**AIM OF THE EXERCISE**
In the records below, find the line with "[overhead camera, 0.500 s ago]" and repeat exactly every line from it through the line with "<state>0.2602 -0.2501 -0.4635". Pictures stay out.

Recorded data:

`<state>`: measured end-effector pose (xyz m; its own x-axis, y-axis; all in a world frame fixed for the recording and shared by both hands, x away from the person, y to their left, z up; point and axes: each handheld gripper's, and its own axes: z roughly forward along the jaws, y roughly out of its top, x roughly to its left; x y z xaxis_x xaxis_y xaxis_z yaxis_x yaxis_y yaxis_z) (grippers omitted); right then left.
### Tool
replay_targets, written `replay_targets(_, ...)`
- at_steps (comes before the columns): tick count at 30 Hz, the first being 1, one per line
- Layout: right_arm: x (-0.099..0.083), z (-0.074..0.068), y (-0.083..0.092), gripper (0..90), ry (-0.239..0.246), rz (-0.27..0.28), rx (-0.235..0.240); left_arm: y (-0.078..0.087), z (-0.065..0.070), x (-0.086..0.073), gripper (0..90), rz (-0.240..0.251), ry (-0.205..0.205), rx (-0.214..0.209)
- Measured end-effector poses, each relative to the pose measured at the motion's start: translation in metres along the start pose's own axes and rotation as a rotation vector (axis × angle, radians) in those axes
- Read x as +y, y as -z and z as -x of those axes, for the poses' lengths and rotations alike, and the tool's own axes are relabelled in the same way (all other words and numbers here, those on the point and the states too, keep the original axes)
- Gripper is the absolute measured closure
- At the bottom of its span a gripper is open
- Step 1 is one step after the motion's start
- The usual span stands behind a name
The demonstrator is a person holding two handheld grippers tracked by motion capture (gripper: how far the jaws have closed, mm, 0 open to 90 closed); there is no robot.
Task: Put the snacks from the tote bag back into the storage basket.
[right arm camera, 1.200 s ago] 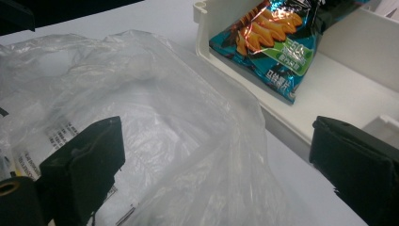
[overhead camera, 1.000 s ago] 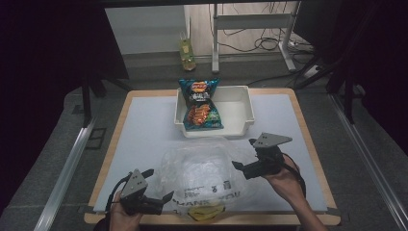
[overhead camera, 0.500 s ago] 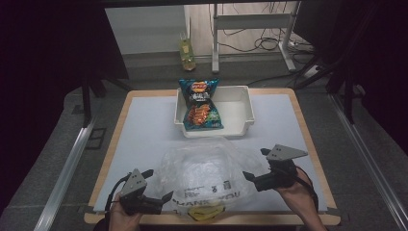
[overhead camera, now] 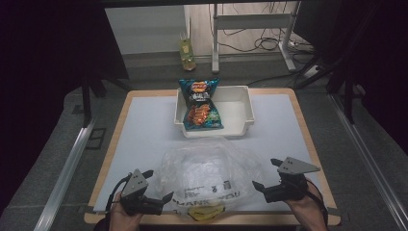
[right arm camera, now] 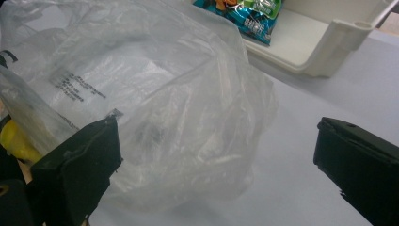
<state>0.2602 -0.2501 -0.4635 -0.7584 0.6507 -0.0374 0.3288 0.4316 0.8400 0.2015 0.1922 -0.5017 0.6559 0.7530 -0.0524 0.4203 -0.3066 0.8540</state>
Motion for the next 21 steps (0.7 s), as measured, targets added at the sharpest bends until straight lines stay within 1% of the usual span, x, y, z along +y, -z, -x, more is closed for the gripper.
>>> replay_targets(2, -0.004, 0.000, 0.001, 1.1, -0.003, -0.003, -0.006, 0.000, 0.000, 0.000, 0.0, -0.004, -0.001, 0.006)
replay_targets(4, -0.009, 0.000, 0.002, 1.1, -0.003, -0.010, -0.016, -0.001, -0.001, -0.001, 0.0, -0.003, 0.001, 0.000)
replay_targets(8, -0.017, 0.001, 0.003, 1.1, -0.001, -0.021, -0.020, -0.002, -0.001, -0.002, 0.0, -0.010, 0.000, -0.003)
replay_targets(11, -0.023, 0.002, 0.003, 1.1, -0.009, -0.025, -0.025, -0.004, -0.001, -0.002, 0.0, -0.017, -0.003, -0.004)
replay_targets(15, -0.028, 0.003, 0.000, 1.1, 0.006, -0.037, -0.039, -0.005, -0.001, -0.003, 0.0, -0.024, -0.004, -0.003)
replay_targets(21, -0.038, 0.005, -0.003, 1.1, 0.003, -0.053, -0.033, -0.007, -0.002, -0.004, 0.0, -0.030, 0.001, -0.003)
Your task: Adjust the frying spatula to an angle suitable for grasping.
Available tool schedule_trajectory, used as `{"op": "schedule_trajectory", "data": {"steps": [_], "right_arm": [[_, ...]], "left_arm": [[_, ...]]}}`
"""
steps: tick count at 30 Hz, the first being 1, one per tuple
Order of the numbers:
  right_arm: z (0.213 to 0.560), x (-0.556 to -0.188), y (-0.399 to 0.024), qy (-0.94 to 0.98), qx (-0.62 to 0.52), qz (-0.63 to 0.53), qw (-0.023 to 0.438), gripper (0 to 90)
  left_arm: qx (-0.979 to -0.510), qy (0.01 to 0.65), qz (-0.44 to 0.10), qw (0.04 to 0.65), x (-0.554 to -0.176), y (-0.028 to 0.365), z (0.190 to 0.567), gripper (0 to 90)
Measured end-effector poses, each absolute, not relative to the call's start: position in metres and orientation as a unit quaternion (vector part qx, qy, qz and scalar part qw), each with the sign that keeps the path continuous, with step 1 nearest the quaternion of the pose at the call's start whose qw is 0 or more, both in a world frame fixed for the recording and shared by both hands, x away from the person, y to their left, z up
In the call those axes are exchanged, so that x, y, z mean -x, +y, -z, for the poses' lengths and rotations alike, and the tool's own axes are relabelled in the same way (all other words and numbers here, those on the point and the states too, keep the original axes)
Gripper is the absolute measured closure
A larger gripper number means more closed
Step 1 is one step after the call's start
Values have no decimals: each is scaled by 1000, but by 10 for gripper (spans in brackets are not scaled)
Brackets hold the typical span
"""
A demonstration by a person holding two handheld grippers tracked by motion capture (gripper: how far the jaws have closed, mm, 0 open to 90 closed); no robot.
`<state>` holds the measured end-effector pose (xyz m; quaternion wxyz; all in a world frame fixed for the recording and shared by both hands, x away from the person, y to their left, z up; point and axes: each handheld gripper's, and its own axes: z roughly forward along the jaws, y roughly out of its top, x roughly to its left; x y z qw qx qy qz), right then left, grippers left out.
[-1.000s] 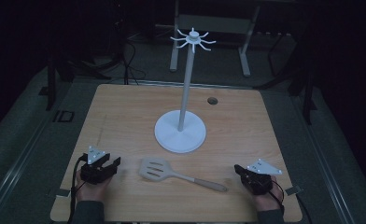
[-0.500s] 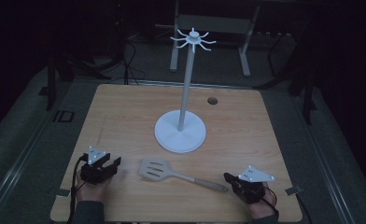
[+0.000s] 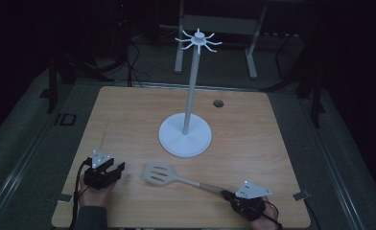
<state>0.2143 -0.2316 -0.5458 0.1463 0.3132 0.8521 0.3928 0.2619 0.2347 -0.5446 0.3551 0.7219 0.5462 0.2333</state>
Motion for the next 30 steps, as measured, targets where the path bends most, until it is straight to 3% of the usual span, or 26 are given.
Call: {"op": "schedule_trajectory", "data": {"steps": [12,30], "right_arm": [[557,-218,-231,876,-312,-347,122,893],[553,-254,-236,864,-321,-342,183,900]], "left_arm": [[-721,548,-233,355,-262,235,545,515],[-716,533,-237,383,-258,230,536,521]]}}
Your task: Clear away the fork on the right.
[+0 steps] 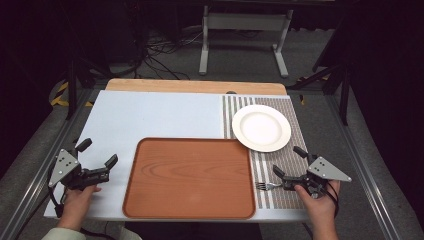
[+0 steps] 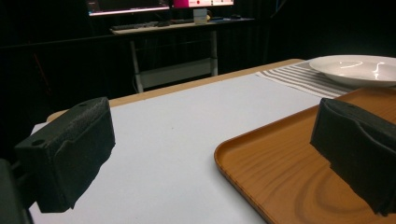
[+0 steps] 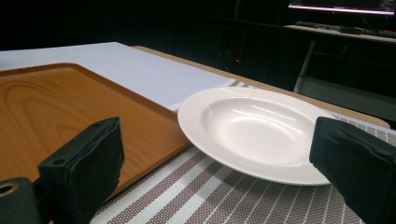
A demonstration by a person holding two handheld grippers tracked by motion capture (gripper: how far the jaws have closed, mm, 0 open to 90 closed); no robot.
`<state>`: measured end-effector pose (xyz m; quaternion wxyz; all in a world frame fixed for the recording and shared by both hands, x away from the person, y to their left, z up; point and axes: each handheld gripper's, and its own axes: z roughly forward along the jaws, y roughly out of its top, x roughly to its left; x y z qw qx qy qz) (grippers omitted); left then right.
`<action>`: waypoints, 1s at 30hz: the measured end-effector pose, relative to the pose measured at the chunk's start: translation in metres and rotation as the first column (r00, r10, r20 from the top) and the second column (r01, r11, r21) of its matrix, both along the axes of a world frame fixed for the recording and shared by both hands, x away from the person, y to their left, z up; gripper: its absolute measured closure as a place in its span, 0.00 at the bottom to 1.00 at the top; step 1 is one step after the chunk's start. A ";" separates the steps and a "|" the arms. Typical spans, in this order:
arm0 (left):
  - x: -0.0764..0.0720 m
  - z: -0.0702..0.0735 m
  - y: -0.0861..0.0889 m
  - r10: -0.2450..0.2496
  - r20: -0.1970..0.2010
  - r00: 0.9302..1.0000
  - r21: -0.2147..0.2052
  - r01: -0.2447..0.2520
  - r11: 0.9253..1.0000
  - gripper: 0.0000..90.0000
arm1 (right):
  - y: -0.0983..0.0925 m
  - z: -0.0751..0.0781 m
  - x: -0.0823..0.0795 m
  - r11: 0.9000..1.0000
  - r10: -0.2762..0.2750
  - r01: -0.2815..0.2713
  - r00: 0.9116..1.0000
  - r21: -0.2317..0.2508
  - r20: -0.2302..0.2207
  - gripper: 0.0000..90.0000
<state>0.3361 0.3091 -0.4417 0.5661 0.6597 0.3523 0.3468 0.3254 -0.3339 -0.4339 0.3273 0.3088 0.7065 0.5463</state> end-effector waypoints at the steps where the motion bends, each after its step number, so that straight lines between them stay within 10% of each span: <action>1: 0.000 0.000 0.000 0.000 -0.001 1.000 0.000 0.000 1.000 0.00 | 0.000 0.000 0.000 1.000 0.000 0.000 1.000 0.002 0.001 0.04; 30: 0.000 0.000 -0.001 -0.001 -0.003 1.000 0.010 0.001 1.000 0.00 | 0.010 0.020 0.006 0.996 0.086 -0.086 0.996 0.008 -0.022 0.04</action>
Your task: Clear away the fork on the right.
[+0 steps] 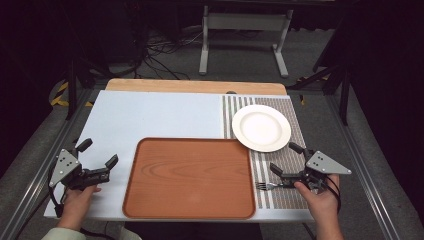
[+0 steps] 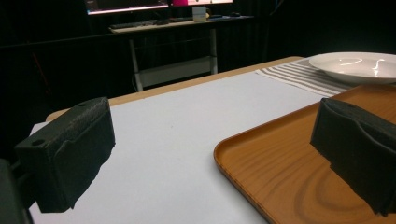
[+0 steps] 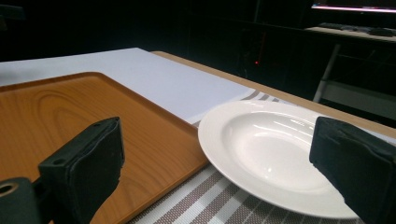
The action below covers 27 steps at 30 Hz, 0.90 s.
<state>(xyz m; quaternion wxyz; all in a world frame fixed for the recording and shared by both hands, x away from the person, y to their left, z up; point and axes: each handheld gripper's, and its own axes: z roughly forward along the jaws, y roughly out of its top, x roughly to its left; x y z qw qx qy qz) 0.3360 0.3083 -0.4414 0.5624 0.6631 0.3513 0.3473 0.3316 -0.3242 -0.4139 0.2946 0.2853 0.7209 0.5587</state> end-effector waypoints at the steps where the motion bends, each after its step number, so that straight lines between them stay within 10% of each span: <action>1: 0.000 0.000 0.000 0.001 0.000 1.000 -0.002 -0.001 1.000 0.00 | 0.001 0.002 0.002 1.000 0.015 -0.015 1.000 -0.002 -0.002 0.04; 6: 0.001 -0.001 0.000 -0.001 -0.004 1.000 -0.002 0.001 1.000 0.00 | 0.006 0.011 0.008 0.999 0.042 -0.042 0.997 0.003 -0.065 0.02; 12: 0.001 -0.001 0.000 -0.001 -0.006 1.000 -0.005 0.001 1.000 0.00 | 0.010 0.021 0.012 0.989 0.078 -0.094 0.987 -0.116 -0.137 0.03; 27: 0.001 -0.001 0.000 -0.002 -0.009 1.000 -0.003 0.002 1.000 0.00 | 0.021 0.037 0.021 0.896 0.082 -0.206 0.947 -0.394 -0.309 0.05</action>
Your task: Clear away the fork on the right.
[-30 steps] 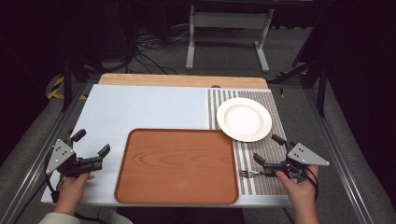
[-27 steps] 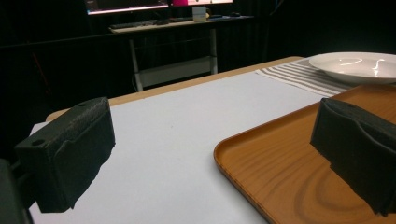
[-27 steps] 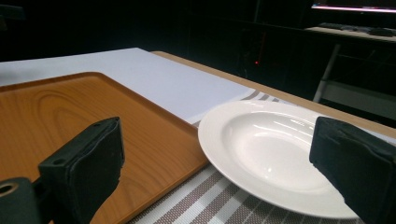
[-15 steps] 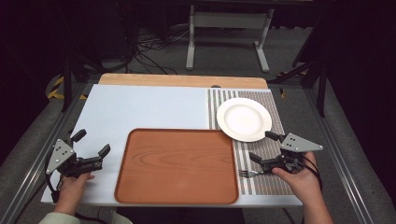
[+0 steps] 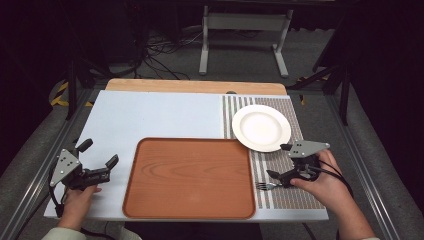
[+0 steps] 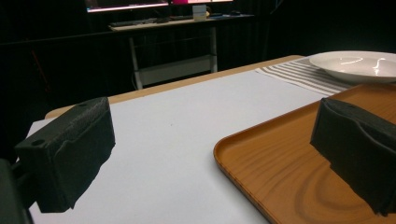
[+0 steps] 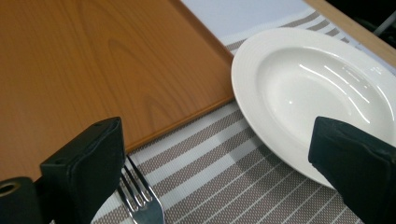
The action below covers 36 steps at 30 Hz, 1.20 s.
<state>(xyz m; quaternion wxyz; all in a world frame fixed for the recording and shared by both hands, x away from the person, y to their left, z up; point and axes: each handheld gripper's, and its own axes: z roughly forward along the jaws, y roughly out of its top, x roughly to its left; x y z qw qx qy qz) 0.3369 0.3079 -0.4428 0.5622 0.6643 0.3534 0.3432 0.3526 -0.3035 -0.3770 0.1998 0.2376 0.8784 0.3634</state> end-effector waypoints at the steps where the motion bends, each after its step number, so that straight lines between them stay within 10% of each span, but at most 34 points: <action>1: 0.000 0.000 0.000 0.000 0.000 1.000 0.000 0.000 1.000 0.00 | 0.001 0.001 0.000 1.000 0.004 -0.004 1.000 -0.015 -0.009 0.05; 19: 0.000 0.000 -0.001 -0.002 -0.001 1.000 0.007 0.002 1.000 0.00 | 0.004 0.005 0.007 0.978 0.051 -0.078 0.989 -0.194 -0.140 0.06; 36: 0.000 0.000 0.000 -0.002 -0.002 1.000 0.007 0.002 1.000 0.00 | 0.013 -0.002 0.015 0.928 0.074 -0.163 0.961 -0.334 -0.266 0.07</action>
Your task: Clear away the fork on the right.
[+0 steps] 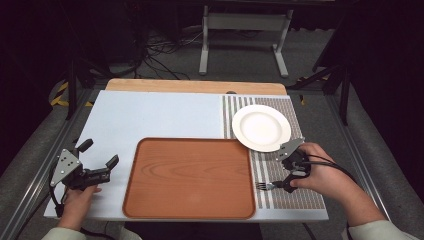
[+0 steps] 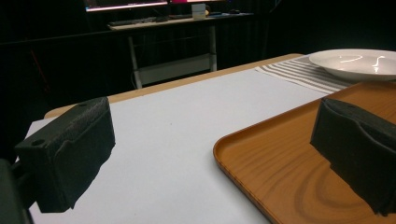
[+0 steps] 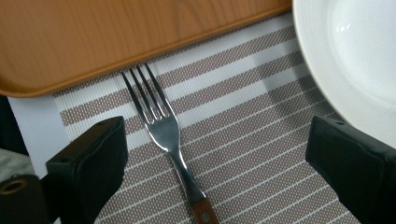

**RESPONSE TO THIS TASK**
[overhead camera, 0.500 s ago] 
[overhead camera, now] 
[right arm camera, now] 
<state>0.2602 -0.2501 -0.4635 -0.7584 0.6507 -0.0374 0.3288 0.4316 0.8400 0.2015 0.1922 -0.5017 0.6559 0.7530 -0.0524 0.4203 -0.3066 0.8540</state>

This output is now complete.